*Problem to work on*
Please return, with no alterations, the lines below from the very first through the one that contains "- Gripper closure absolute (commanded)".

========

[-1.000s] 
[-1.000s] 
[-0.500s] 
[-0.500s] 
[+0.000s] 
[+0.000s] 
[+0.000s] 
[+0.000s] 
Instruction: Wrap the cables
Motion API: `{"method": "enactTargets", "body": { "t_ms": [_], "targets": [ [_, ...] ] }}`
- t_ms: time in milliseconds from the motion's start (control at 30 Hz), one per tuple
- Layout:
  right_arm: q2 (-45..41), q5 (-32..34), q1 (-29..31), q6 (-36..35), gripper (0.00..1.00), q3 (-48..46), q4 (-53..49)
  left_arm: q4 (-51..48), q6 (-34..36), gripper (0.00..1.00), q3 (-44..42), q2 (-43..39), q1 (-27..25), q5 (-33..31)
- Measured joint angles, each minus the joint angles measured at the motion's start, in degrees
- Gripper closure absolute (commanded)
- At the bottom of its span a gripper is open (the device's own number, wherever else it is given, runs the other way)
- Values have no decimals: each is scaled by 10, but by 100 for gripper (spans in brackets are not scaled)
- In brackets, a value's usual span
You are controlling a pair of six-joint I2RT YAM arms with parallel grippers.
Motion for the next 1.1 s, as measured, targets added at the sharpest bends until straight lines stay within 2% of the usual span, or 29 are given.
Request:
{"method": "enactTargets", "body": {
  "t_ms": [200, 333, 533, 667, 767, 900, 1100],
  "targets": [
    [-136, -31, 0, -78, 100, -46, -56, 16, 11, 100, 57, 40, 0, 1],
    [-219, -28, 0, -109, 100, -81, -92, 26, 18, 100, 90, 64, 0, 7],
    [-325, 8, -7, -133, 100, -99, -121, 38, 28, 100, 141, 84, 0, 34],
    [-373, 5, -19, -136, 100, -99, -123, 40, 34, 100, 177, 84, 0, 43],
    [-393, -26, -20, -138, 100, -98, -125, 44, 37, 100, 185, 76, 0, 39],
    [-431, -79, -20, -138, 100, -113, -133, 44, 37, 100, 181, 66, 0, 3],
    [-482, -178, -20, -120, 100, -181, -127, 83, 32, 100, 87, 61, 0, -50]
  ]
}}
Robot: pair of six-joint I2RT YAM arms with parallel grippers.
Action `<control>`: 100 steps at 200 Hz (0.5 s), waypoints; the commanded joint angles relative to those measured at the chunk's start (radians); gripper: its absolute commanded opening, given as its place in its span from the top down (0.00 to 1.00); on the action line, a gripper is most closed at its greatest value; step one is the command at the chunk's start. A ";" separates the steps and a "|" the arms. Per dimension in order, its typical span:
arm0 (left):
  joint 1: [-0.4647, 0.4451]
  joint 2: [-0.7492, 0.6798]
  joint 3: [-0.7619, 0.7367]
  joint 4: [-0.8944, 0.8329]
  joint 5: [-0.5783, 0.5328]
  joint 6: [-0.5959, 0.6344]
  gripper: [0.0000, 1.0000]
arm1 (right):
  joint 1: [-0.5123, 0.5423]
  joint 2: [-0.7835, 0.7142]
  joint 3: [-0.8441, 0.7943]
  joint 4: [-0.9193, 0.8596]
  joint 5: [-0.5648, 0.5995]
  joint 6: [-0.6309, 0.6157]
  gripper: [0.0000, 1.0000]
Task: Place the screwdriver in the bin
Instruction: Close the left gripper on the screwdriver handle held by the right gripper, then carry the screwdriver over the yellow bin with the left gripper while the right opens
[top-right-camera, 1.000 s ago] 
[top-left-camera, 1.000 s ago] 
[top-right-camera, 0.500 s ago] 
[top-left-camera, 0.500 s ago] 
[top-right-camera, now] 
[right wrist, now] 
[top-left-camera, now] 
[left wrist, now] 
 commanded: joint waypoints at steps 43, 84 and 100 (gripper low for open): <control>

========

*Written response*
[-1.000s] 
[-1.000s] 
[-0.500s] 
[-0.500s] 
[+0.000s] 
[+0.000s] 
[+0.000s] 
[+0.000s] 
Instruction: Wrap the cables
Motion API: `{"method": "enactTargets", "body": { "t_ms": [_], "targets": [ [_, ...] ] }}`
- t_ms: time in milliseconds from the motion's start (control at 30 Hz), one per tuple
- Layout:
  right_arm: q2 (-45..41), q5 (-32..34), q1 (-29..31), q6 (-36..35), gripper (0.00..1.00), q3 (-48..46), q4 (-53..49)
  left_arm: q4 (-51..48), q6 (-34..36), gripper (0.00..1.00), q3 (-44..42), q2 (-43..39), q1 (-27..25), q5 (-33..31)
- Measured joint angles, each minus the joint angles measured at the motion's start, in degrees
- Gripper closure absolute (commanded)

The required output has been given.